Dear Rhena, the slogan today is back to sleep. In other words unless advised against by your doctor, babies should be made to sleep on their backs.

Laying babies on their backs has reduced the number of babies found dead in their sleep without reason.

Sleeping on the back has been blamed for babies regurgitating milk and the milk going into the lungs to cause aspiration pneumonia but what is true is a baby is more likely to choke with head down especially from soft surfaces and loose beddings. Also back sleeping has been blamed for flat back heads associated with reduced intelligence which is not true but in case you fear this lay your baby on the side or abdomen as long as you are watching them.

Dear doctor, my two-months-old child has white stuff in the mouth and I have tried to remove them but the baby then bleeds. Is there a quick remedy?
Jassy

Dear Jassy, Candida Albicans is a fungus that normally lives on our skins, in the mouth, vagina and intestines without causing health concerns.

Under certain circumstances, including reduced resistance to fight infections, Candida may flourish, and in the mouth, cause a white coating with reddened areas, called oral thrush. Since a baby’s ability to fight germs is not yet mature, Candida may easily strike especially if there is use of broad spectrum antibiotics. You can use Gentian violet which colours the mouth or Nystatin drops while you improve nutrition of the baby and meanwhile abandon any antibiotic you are using for a milder one.

Dear doctor, advise me before it is too late, because my one-year-old baby cannot harden his private part. I have tried many tricks including dressing while he is looking, bathing the neighbours girl when he looks on in vain. What else can I do?
Alice

Dear Alice, it is common for infants to have an erection when their bladders are full, when passing urine, as they take a bath, get a nappy change or for no apparent reason.
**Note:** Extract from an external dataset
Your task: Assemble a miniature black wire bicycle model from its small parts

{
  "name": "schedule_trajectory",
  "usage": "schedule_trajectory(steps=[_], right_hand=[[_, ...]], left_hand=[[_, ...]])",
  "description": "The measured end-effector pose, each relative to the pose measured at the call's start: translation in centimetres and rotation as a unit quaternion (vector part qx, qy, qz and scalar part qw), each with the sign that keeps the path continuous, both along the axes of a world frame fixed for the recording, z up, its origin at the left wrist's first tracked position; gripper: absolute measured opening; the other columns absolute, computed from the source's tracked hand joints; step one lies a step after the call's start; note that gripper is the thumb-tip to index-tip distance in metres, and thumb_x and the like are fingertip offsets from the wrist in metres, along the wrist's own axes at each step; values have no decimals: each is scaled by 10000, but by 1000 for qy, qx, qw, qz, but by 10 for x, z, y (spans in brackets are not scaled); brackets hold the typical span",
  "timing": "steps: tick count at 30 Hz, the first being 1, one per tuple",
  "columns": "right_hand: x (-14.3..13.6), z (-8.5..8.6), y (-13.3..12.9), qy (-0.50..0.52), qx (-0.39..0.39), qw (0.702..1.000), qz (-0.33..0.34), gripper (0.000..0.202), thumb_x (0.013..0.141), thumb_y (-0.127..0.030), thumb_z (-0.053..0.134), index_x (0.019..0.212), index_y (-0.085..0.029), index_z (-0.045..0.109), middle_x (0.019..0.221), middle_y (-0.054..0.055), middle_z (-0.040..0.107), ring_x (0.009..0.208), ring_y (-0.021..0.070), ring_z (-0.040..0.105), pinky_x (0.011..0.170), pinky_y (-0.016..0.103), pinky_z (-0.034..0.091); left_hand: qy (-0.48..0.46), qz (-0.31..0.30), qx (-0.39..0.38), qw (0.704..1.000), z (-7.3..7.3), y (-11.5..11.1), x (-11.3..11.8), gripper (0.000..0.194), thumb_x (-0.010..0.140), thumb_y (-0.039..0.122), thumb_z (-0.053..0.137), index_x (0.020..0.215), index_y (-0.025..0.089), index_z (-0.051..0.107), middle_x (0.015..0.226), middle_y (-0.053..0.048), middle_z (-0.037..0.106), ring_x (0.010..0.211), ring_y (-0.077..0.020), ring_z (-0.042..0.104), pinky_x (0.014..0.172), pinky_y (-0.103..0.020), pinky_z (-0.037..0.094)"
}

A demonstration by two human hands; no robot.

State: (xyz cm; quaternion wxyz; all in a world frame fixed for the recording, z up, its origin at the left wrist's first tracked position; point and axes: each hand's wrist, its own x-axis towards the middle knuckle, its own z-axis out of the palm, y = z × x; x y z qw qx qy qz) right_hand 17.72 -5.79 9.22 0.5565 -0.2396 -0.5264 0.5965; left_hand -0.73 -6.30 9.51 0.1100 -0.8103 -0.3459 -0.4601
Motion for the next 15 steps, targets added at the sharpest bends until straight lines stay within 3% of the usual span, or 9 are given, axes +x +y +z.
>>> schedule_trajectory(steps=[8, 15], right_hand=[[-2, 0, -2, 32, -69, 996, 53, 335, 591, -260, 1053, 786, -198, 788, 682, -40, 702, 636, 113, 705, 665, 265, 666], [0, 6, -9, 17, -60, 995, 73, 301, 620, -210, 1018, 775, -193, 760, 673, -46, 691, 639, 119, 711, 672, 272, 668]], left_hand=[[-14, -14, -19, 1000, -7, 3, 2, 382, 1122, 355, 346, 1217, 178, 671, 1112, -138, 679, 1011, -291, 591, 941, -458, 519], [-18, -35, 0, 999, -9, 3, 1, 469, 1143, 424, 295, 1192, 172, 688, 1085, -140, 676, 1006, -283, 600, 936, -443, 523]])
Erection then is not always necessary and may not happen in many cases, only to happen erotically when older.

Adults get erections when they fantasise, or dream about sex apart from watching sexual parts or sexual scenes. It is not true that infants will get an erection the same way as adults because they are too young to imagine or even know anything about sex.So your neighbour’s child or your own nudity cannot cause an erection in an infant normal or not.

Though erections in infants indicate normal functioning of the nervous system, lack of them does not indicate problems in the same system.

Dear doctor, I recently found that I have TB. I have never been exposed to TB by a relative or even visited hospital to catch it .Then how did I get it?
Jennie Kissame

Dear Jennie, Tuberculosis (TB) is an infection usually of the lungs, which may be spread from a person with the disease coughing and the other one breathing in mucus droplets laden with the germ.